Riforma Senato, verso un mini-Nazareno?

Il numero dei senatori Pd dissidenti sale da venticinque a ventotto. La richiesta è sempre la stessa, vogliono un Senato elettivo. Prima della pausa d’agosto le intenzioni si sono trasformate in dieci emendamenti, di cui tre per introdurre l’elezione diretta del futuro Senato delle autonomie con elezioni da tenere in concomitanza al rinnovo dei Consigli regionali. Tre emendamenti per modificare l’articolo 2 del Ddl Boschi sulla composizione e le modalità di elezione del nuovo Senato. Una sfida vera e propria al Governo che non sembra voler mettere in discussione le fondamenta della riforma costituzionale e, anzi, inizia la conta dei voti per capire se i numeri ci sono.

Il conflitto all’interno del Pd è violento e prosegue da mesi. Il premier Matteo Renzi lo sa, ma non sembra avere particolari timori. “Gli emendamenti della minoranza Pd? Non cambiano niente”, ha detto Renzi. ”Si voteranno e vedremo chi ha i numeri”. La partita si gioca proprio qui, sui numeri.
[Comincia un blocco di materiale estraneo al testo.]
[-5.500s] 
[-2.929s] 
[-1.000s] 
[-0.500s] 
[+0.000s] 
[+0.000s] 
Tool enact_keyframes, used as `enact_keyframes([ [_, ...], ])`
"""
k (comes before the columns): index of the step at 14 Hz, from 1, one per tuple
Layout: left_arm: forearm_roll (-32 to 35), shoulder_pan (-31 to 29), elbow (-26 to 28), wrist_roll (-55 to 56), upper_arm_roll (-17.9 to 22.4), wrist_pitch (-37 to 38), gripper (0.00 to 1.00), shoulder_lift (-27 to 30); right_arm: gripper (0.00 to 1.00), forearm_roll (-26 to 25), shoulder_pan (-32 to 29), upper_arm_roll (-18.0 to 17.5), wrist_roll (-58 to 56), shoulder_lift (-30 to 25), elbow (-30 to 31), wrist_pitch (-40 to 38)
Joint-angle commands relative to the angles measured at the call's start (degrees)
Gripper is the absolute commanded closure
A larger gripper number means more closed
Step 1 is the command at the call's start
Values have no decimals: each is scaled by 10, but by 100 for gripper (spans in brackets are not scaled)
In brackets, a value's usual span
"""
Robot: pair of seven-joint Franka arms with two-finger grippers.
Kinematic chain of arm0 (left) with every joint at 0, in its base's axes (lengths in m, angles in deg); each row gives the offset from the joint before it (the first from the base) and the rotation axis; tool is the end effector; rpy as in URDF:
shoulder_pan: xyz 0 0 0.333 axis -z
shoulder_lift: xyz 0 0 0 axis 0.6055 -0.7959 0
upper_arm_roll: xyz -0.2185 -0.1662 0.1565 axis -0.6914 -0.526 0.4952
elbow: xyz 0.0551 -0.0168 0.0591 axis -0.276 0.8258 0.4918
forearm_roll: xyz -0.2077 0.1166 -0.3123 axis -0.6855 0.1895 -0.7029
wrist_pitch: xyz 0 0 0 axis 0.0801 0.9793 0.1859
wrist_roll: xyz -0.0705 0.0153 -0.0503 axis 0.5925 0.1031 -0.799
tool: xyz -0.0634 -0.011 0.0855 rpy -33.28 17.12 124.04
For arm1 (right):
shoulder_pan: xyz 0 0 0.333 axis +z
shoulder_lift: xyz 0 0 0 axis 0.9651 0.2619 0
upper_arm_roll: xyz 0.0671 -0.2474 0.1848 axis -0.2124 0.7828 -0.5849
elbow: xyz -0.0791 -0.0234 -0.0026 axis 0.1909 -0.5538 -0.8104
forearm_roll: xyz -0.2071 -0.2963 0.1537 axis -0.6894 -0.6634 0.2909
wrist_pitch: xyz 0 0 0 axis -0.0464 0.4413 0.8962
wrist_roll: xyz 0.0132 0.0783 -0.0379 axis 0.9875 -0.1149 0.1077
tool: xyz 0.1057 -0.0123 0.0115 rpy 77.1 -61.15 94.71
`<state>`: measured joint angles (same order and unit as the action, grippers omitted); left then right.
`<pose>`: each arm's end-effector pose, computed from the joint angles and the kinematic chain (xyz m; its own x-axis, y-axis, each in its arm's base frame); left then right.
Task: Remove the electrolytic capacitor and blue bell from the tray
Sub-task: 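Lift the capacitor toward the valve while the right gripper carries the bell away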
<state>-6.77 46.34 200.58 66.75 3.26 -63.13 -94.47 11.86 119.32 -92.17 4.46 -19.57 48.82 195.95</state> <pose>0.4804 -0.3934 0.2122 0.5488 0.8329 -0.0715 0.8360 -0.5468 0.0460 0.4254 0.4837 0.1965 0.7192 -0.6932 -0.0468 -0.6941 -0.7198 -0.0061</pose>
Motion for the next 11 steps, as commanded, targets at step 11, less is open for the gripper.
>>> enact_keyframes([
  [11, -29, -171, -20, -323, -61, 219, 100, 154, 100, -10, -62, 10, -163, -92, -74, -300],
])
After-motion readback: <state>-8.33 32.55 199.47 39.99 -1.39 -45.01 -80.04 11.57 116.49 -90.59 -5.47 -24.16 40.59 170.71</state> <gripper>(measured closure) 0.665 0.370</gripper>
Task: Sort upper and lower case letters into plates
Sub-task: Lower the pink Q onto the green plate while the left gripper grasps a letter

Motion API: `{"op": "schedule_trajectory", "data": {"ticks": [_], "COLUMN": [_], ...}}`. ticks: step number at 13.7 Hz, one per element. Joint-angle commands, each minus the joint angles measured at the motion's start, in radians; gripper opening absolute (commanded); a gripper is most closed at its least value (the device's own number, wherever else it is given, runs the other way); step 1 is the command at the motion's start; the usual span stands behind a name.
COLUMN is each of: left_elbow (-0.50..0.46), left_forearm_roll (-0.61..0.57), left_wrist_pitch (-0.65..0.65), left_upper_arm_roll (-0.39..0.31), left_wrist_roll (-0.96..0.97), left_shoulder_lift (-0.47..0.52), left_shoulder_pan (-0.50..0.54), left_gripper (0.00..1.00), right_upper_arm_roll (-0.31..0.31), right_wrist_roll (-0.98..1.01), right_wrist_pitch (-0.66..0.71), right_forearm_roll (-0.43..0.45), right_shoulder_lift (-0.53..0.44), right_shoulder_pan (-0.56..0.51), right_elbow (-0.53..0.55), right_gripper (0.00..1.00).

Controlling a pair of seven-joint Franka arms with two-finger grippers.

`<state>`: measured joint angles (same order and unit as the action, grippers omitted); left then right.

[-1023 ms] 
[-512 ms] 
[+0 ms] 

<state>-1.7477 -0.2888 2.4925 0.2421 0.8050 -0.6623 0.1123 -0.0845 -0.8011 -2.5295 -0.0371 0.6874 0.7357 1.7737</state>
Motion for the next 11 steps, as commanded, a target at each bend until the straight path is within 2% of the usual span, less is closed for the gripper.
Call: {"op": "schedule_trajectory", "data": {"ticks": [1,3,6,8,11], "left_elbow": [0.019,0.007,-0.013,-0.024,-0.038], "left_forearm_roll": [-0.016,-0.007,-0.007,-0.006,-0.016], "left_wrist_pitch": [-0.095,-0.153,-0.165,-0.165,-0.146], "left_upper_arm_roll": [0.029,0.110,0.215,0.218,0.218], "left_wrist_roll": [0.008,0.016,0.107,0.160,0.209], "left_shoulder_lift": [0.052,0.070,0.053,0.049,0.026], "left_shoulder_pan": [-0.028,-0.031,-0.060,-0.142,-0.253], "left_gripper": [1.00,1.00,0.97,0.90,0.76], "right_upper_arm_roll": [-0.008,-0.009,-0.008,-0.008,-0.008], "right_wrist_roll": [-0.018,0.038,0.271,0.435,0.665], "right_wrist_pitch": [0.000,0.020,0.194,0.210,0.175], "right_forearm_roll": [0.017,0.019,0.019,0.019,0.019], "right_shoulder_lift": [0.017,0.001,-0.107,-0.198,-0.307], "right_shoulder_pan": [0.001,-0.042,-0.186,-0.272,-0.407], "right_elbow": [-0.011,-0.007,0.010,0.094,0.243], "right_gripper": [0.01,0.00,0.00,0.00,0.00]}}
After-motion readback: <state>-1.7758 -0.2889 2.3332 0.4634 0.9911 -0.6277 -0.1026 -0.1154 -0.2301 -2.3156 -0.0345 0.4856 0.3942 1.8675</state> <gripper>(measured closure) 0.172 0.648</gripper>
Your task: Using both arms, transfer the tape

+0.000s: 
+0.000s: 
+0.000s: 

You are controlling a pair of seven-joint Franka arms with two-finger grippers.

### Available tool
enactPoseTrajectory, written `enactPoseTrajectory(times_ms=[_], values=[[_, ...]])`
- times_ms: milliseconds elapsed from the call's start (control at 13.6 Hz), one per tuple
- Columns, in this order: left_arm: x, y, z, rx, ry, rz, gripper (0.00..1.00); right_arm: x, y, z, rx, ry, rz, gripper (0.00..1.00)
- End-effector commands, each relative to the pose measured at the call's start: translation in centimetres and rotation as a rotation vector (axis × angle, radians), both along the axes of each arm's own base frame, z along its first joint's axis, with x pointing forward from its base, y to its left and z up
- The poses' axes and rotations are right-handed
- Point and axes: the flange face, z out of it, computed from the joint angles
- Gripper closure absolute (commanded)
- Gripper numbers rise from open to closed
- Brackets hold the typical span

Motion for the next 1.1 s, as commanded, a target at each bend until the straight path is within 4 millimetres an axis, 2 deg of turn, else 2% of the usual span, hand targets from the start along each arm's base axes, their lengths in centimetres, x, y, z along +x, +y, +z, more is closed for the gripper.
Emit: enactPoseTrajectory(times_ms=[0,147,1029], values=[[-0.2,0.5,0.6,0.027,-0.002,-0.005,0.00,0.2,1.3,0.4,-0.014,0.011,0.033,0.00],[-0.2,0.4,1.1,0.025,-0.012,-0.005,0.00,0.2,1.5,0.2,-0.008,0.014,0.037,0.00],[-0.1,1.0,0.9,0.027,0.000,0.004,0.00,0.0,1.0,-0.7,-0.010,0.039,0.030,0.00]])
E per averli, piuttosto che rischiare di darli, sono iniziate le solite manovre squisitamente politiche che tornano a far parlare di Nazareno dopo lo strappo quirinalizio di gennaio. La premessa è chiara: se non dovesse passare la riforma costituzionale che abolisce il Senato elettivo e riforma il Titolo V della Costituzione, il banco salta e si tornerebbe alle urne. Il ragionamento di Renzi è proprio questo: “Vedremo chi avrà il coraggio di far cadere il governo e di precipitare il Paese alle urne”.

Per dormire sonni agostani tranquilli, però, al presidente del Consiglio servono anche i voti di Forza Italia. Vietato parlare, ancora, di patto del Nazareno, sia chiaro. Ma gli azzurri aprono sulla possibilità di tornare al tavolo delle riforme, soprattutto dopo la dipartita di Denis Verdini e l’accordo sulle nomine Rai. Altra faccenda da non sottovalutare è la volontà espressa da Renzi di allentare la pressione fiscale a partire dal prossimo anno. La prospettiva di abolire le imposte sulla prima casa è da sempre molto cara ai forzisti e un accordo in questo senso, in cambio di un appoggio sulle riforme, permetterebbe addirittura a Silvio Berlusconi di intestarsi la paternità della cancellazione della Tasi. D’accordo, magari senza arrivare a tanto, è indubbio che la merce di scambio in materia fiscale potrebbe essere utile per trovare la quadra del cerchio sul nuovo Senato.

Lo scontro è prima di tutto politico, ma anche tecnico. Un Senato elettivo sarebbe chiaramente differente da quello pensato dall’esecutivo e poi torna in ballo il premio di maggioranza dell’Italicum, in cambio di un appoggio di Forza Italia al Governo. Ma il confine è sottile perché parlare di appoggio esterno fa già infuriare alcuni esponenti berlusconiani. Per capirci qualcosa di più, ovviamente, bisognerà aspettare settembre, con la pausa estiva archiviata si tornerà a lavorare per continuare il cammino delle riforme.

Gli emendamenti della minoranza bersaniana al Ddl Boschi, tra l’altro, puntano anche a ridurre il numero degli eletti alla Camera, ad affidare al nuovo Senato poteri di verifica, controllo e inchiesta, a riportare la lettura bicamerale su alcune materie come leggi elettorali nazionali, temi di natura etica, amnistia e indulto, oltre che diritti delle minoranze e dichiarazioni di guerra. Un cataclisma rispetto all’attuale impianto normativo ipotizzato. In buona sostanza si tratterebbe di riscrivere la riforma se non da capo, quasi. A tal proposito è intervenuto anche l’ex presidente della Repubblica, Giorgio Napolitano, che dalle pagine del Corriere della Sera ha esortato a “non disfare la tela” perché “non si può tornare indietro”. Benzina per la marcia del Governo. Certo, le insidie restano e sono per la maggior parte interne al Pd. Lo sanno tutti, anche se adesso è molto più semplice pensare alle vacanze d’agosto. Del nuovo Senato si deciderà a settembre, quando il sole brucia meno.